Despite these dramatic developments, the strike ultimately collapsed without the miners winning formal recognition or most of their demands. Nevertheless, the events at Ludlow came to symbolize accelerating efforts to bargain for greater labor rights, protections against child labor, the eight-hour workday, a federal minimum wage, the right to be paid in US currency, overtime pay requirements, workplace safety, unemployment insurance, old-age pensions, and corporate accountability. In 1915, the House Committee on Mines and Mining published its findings, lending federal authority to what the miners had proclaimed all along — that children were dying for coal, that the workday had no end, and that workers should not be paid in scrip redeemable only at the store of the man who paid them.
“In memory of the men, women and children who lost their lives in freedom’s cause at Ludlow, Colorado April 20, 1914. Erected by the United Mine Workers of America.”

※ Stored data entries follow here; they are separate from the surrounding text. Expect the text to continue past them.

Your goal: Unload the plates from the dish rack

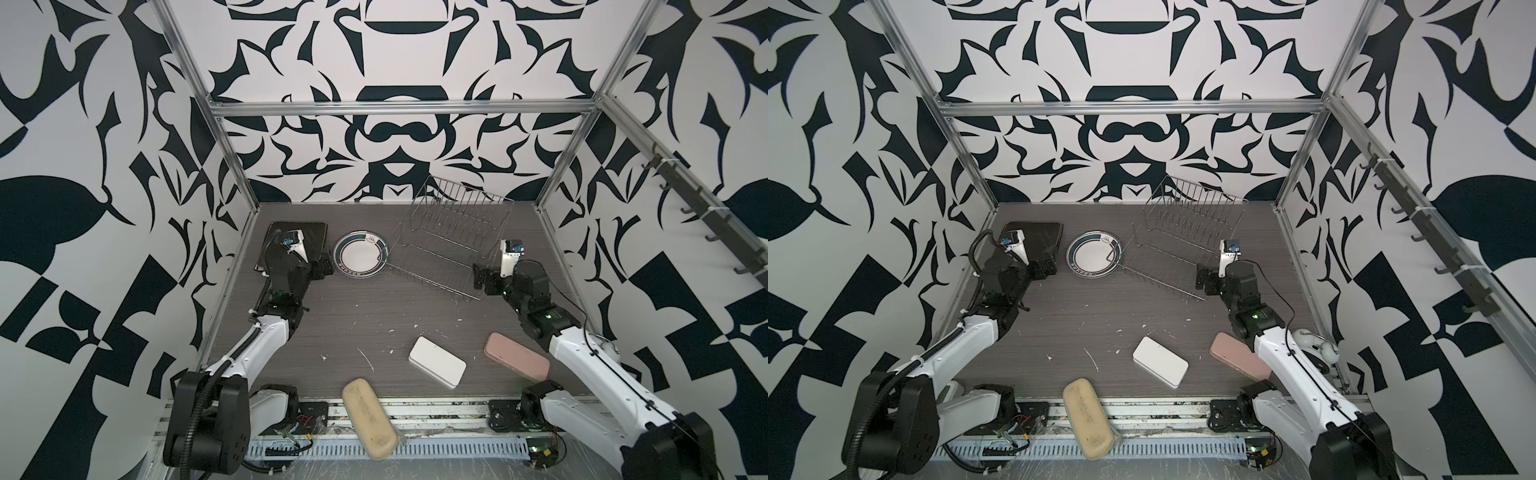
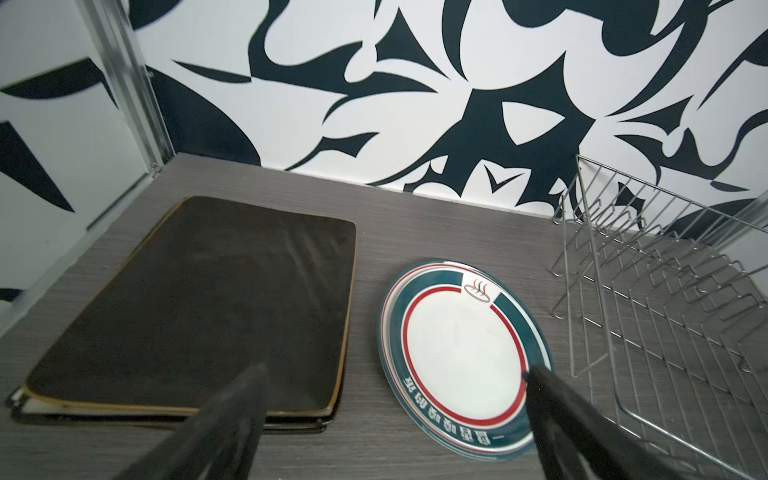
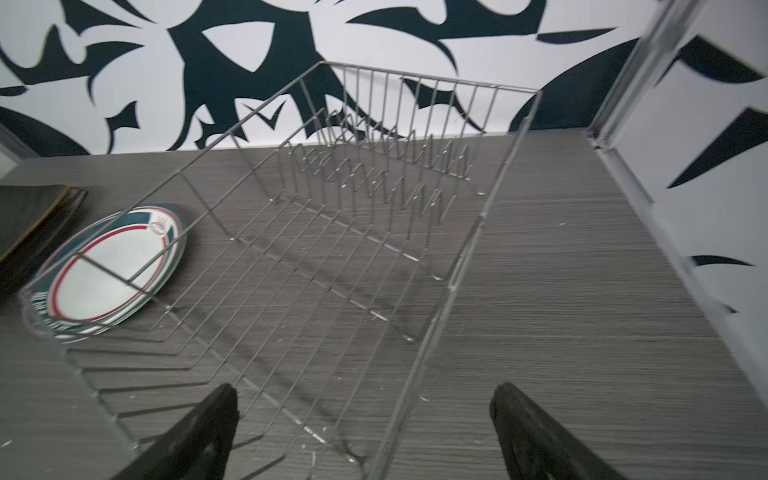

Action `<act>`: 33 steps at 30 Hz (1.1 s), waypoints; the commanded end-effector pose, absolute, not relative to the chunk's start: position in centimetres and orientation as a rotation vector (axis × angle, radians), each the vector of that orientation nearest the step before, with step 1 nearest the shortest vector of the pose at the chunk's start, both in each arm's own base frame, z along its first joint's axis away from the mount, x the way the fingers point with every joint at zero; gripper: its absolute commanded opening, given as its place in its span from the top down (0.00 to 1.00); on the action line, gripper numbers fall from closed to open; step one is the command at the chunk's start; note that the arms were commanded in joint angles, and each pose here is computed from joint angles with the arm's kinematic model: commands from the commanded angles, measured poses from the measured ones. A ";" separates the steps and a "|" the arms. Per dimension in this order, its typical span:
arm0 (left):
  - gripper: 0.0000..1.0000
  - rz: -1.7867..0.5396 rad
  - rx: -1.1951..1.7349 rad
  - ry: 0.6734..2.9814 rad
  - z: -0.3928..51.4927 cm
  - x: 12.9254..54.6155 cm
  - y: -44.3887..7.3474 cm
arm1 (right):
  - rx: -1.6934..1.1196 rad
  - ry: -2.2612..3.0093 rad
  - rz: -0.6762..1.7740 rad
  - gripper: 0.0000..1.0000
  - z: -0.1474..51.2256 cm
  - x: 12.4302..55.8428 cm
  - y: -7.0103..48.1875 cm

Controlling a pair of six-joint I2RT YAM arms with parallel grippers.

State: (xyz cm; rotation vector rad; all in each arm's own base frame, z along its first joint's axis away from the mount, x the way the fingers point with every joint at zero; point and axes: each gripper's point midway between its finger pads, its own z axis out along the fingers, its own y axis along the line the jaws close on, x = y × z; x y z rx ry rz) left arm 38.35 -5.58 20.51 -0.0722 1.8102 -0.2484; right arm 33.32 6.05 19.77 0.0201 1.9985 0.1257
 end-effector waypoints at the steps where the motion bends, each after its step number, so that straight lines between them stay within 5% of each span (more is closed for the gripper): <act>1: 0.01 -0.167 -0.028 1.690 23.3 38.0 -4.9 | 0.077 1.920 -0.033 0.01 21.0 34.1 3.0; 12: 0.00 -0.071 -0.035 1.677 22.4 35.5 -3.3 | 0.278 1.939 -0.196 0.01 18.2 34.1 -3.4; 33: 0.01 0.030 0.002 1.646 17.1 35.1 -2.5 | 0.215 1.929 -0.368 0.01 11.4 36.1 -4.9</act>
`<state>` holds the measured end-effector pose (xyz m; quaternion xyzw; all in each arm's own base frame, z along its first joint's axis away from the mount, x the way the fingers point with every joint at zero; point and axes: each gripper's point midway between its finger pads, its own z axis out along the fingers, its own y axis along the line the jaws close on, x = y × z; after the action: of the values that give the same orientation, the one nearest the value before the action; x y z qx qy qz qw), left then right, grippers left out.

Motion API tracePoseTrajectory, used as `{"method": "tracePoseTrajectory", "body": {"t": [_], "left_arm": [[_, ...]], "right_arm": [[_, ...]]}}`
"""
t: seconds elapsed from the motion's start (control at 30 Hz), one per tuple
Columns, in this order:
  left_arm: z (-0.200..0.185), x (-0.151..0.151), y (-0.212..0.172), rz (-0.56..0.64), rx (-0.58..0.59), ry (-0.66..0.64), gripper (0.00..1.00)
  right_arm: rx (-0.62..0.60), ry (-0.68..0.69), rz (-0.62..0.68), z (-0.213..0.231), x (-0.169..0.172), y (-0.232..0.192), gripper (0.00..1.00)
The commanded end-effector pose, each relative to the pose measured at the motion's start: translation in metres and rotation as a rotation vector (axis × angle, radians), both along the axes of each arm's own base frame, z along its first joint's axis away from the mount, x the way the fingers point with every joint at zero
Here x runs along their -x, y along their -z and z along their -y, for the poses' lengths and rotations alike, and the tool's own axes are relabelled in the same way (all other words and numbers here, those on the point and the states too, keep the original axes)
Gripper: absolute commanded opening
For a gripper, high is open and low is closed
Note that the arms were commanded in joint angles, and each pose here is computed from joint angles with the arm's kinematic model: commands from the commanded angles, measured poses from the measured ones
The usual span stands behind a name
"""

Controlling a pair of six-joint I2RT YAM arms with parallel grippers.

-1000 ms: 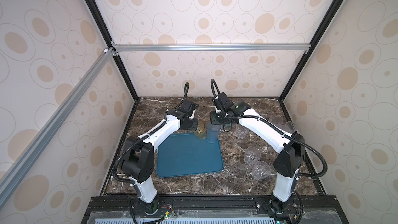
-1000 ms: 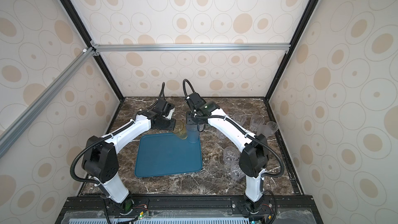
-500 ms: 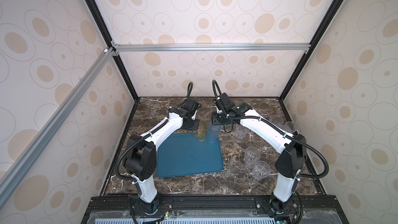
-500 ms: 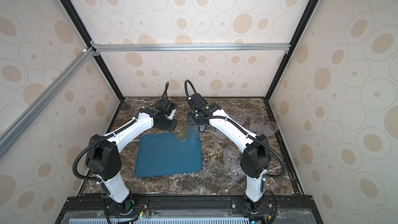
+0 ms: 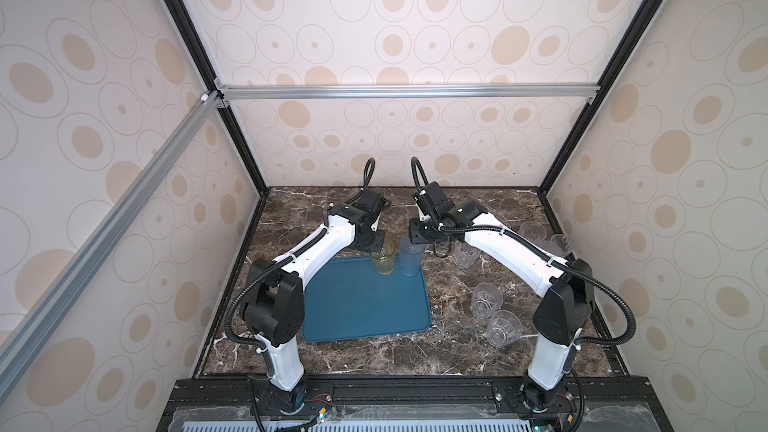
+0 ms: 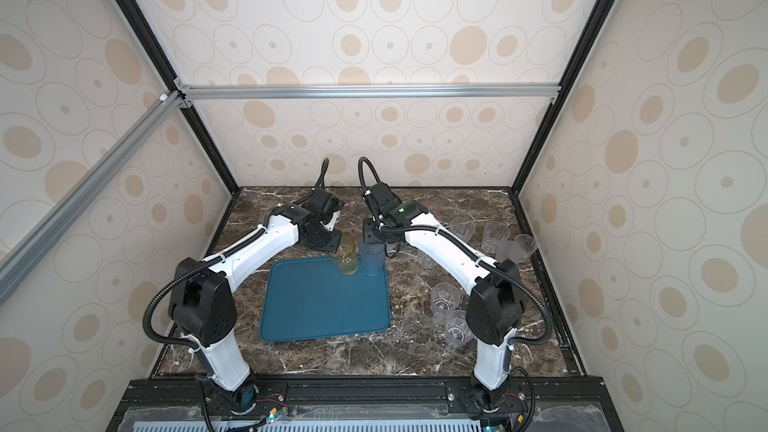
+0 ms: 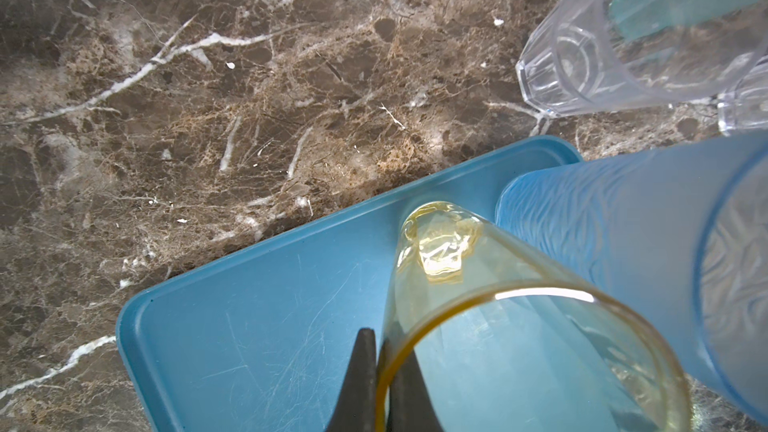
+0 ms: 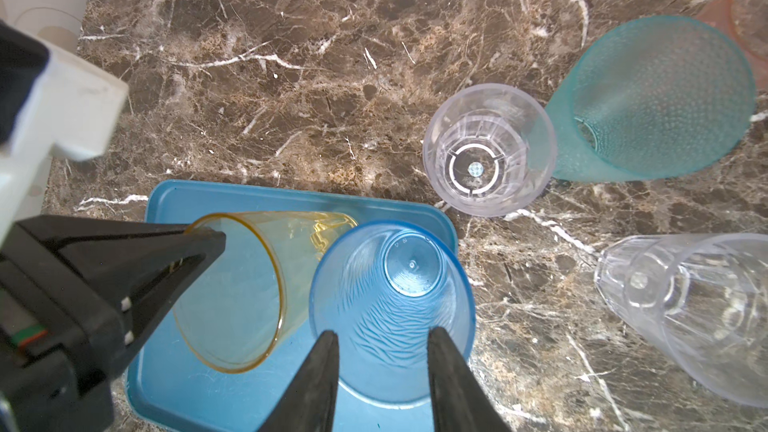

As this era of conflict ended, the widespread use of armed force and violence against workers became a liability that triggered congressional investigations, forcing John D. Rockefeller Sr. to testify publicly about Colorado Fuel & Iron Company labor practices, acknowledging that even after knowing of the guards’ atrocities, he would have taken no action to prevent the attacks.
This investigative model acts as the backbone of the oncoming wave of New Deal labor reforms, fundamentally reshaping the relationship among workers, employers, and the federal government during the Great Depression.
No one was charged, sanctioned, or criminally prosecuted for what happened at Ludlow, yet a crack in public tolerance for unchecked corporate power had activated a country.
In 1918, the tent colony, long lost to prevailing winds, was commemorated with a monument to those killed during the strike. A few miles from Interstate 25, outside Trinidad, you can visit the memorial, designated a National Historic Landmark on January 16, 2009.
Under President Franklin D. Roosevelt’s administration, Congress enacted:
National Labor Relations Act (Wagner Act, 1935) — the right to unionize, collective bargaining and establishes the National Labor Relations Board to enforce that right.
Fair Labor Standards Act (1938) — establishes minimum wage, overtime pay and restrictions on child labor.
Social Security Act (1935) — unemployment insurance and old age pensions.